Optimize check_plain()
catch - July 18, 2009 - 00:54
| Project: | Drupal |
| Version: | 6.x-dev |
| Component: | base system |
| Category: | bug report |
| Priority: | critical |
| Assigned: | Unassigned |
| Status: | needs review |
| Issue tags: | needs backport to D6, Performance |
Description
check_plain() spends 6% of page execution time in self, and 6% in drupal_validate_utf8(), nearly all of this time is just the expense of calling functions thousands of times, not what they're actually doing. Also drupal_validate_utf8() only exists because IE6 is stupid.

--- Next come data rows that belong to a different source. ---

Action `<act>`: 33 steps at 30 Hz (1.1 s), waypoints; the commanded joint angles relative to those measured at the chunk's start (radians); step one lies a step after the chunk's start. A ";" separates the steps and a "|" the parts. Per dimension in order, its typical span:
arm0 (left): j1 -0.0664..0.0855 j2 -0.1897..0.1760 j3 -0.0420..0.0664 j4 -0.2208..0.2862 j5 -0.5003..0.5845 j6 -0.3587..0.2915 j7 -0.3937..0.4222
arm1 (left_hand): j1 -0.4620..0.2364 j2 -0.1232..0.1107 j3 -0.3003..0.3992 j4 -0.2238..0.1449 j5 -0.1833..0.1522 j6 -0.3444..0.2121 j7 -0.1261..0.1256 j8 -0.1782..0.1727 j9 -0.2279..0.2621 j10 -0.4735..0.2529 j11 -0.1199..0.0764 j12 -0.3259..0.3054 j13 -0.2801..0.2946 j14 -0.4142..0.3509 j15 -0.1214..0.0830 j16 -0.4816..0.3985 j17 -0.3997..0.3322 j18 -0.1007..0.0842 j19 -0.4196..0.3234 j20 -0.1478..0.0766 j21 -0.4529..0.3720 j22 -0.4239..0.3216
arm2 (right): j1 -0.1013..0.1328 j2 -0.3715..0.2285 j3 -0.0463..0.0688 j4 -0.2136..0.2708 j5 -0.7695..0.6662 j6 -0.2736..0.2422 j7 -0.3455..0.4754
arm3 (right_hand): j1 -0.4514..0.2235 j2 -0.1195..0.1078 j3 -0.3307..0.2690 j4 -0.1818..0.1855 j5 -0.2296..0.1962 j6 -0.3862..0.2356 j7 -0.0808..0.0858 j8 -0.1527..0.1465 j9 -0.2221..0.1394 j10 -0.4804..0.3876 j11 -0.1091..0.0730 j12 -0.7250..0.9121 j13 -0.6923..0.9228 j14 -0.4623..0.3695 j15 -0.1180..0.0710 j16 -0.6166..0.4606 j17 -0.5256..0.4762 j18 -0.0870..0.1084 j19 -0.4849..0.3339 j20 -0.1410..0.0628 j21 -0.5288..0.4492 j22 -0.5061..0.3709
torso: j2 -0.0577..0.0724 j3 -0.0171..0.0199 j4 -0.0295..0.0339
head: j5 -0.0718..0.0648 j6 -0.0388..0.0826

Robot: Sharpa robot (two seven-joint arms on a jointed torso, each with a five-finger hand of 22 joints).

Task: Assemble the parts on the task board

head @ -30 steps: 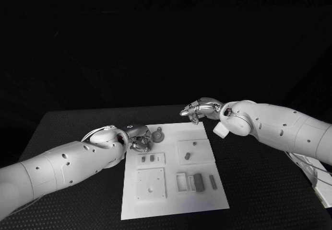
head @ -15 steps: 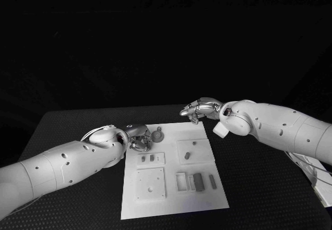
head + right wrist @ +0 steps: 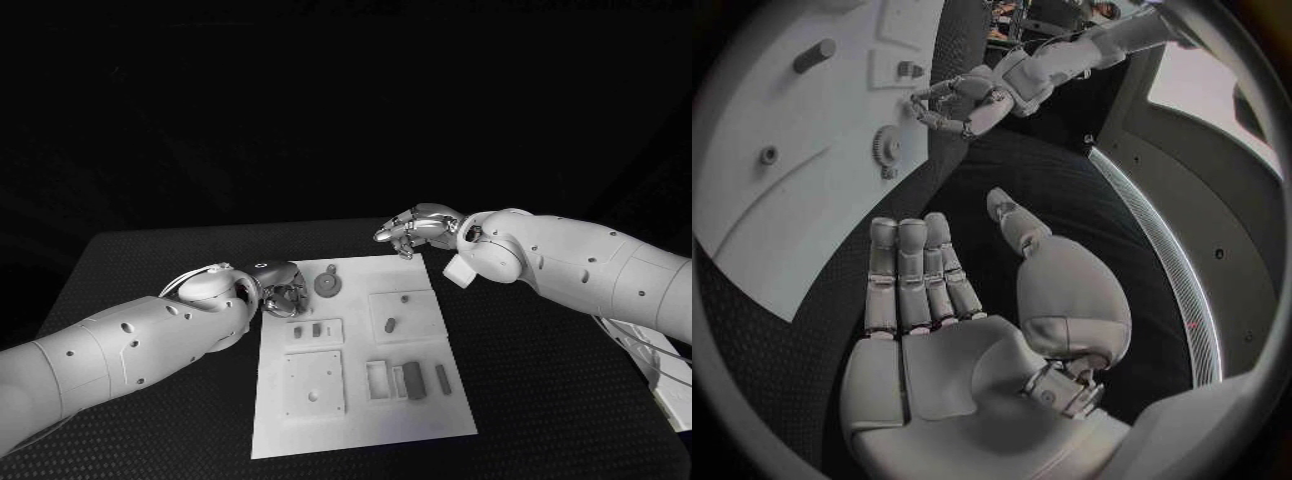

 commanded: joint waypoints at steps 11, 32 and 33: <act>0.000 0.009 0.000 0.007 -0.002 0.004 -0.006 | -0.009 0.004 0.003 0.003 0.001 0.005 0.008 -0.001 0.004 0.009 -0.003 -0.005 -0.002 -0.001 -0.005 0.003 -0.002 0.132 0.001 -0.008 0.007 0.020 | -0.001 0.000 0.000 0.003 -0.003 0.011 0.011 | 0.001 0.010 0.000 -0.002 -0.006 0.000 0.006 -0.002 -0.002 -0.007 -0.001 0.005 -0.001 -0.006 -0.003 0.005 -0.001 0.013 0.007 -0.001 -0.004 0.000 | 0.000 -0.0001 0.0003 | 0.002 0.001; 0.000 0.012 0.001 -0.007 -0.027 -0.034 -0.046 | -0.008 0.002 0.006 0.004 0.002 0.006 0.007 -0.001 0.005 0.012 -0.004 -0.005 -0.001 0.000 -0.007 0.004 -0.002 0.132 0.002 -0.010 0.007 0.019 | -0.001 -0.002 0.000 0.003 -0.003 0.011 0.011 | 0.001 0.010 0.000 -0.002 -0.006 0.000 0.006 -0.002 -0.002 -0.007 -0.001 0.005 -0.002 -0.006 -0.003 0.005 -0.001 0.013 0.007 -0.001 -0.004 0.000 | 0.000 -0.0001 -0.0003 | 0.003 0.001; 0.000 0.013 0.001 -0.008 -0.027 -0.035 -0.046 | -0.008 0.001 0.006 0.004 0.002 0.007 0.007 0.000 0.005 0.013 -0.005 -0.005 0.000 0.000 -0.007 0.004 -0.002 0.132 0.003 -0.011 0.007 0.019 | -0.001 -0.002 0.000 0.003 -0.003 0.010 0.011 | 0.000 0.010 0.000 -0.002 -0.006 0.001 0.006 -0.002 -0.002 -0.007 -0.001 0.005 -0.002 -0.006 -0.003 0.005 -0.001 0.013 0.007 -0.001 -0.004 0.000 | 0.000 -0.0002 -0.0005 | 0.003 0.001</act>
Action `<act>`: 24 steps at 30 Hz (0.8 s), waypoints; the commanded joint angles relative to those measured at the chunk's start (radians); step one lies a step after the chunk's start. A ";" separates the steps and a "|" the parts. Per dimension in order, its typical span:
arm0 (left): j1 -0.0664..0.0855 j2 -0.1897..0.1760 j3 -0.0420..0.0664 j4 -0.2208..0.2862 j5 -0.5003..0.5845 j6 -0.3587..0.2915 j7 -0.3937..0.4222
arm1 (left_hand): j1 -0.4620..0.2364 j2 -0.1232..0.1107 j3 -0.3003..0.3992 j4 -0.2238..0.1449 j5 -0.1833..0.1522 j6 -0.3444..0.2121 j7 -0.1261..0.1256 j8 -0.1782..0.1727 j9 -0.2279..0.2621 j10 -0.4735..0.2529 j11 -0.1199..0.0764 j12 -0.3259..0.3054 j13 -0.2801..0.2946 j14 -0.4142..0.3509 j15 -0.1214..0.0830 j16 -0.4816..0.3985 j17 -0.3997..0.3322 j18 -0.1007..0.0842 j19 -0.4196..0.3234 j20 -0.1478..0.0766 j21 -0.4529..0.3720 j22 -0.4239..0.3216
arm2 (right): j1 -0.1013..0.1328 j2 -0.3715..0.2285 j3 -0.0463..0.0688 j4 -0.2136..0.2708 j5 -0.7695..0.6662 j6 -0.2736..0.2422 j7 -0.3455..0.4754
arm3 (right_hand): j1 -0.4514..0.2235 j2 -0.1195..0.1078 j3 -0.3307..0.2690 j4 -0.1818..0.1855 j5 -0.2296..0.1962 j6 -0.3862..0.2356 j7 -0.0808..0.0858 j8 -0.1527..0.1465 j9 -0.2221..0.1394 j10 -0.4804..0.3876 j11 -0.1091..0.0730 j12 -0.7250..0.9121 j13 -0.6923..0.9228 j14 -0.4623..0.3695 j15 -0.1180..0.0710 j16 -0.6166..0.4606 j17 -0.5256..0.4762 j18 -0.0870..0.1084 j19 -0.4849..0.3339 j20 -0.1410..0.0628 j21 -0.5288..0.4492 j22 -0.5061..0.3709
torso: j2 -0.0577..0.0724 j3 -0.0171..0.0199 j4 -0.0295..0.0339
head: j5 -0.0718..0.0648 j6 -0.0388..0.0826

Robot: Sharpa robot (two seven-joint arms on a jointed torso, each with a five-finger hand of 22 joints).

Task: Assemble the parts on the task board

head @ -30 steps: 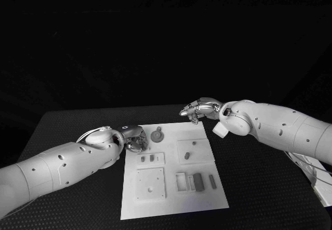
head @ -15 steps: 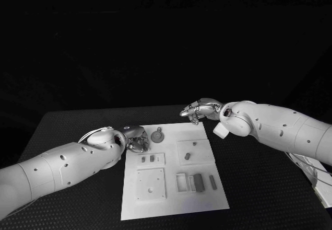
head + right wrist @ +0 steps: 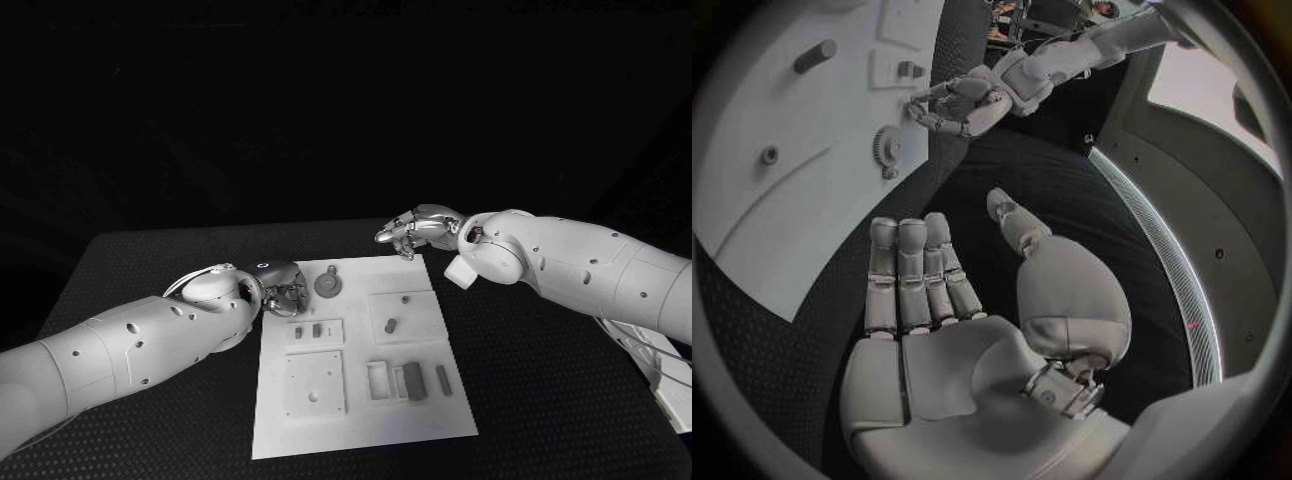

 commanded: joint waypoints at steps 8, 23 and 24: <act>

By moving the same preg_match() into check_plain(), we save about 50% of the time spent in profiling, this should be backportable.
| Attachment | Size | Status | Test result | Operations |
|---|---|---|---|---|
| ie6diediedieyoufucker.patch | 630 bytes | Idle | Failed: 13247 passes, 3 fails, 0 exceptions | View details | Re-test |
| head.png | 158.04 KB | Ignored | None | None |
| patch.png | 237.6 KB | Ignored | None | None |

#1
whoops.
#2
Hm. drupal_validate_utf8() additionally checked for empty()... why not here?
Also, even after some discussion in IRC, I'm still not sure whether we can't entirely drop that IE6 support function. See also #308865: Drop IE6 support in Drupal core.
#3
Additional insight for why this function exists: https://security.drupal.org/node/116
I'd propose to re-think whether we need this entire check at all. (See also the issue I linked to in my previous follow-up)
#4
Added the empty(). We should consider dropping at least some aspects of IE6 support in HEAD I think, but we can also backport this to 5/6.
Still twice as fast, this morning check_plain() is taking 6% / 3% instead of 12% / 6% but still good results.
#5
More sober title.
#6
empty() will return TURE for the string '0' as well as various non-strings. Are you sure you want to use that vs. the strlen==0 check?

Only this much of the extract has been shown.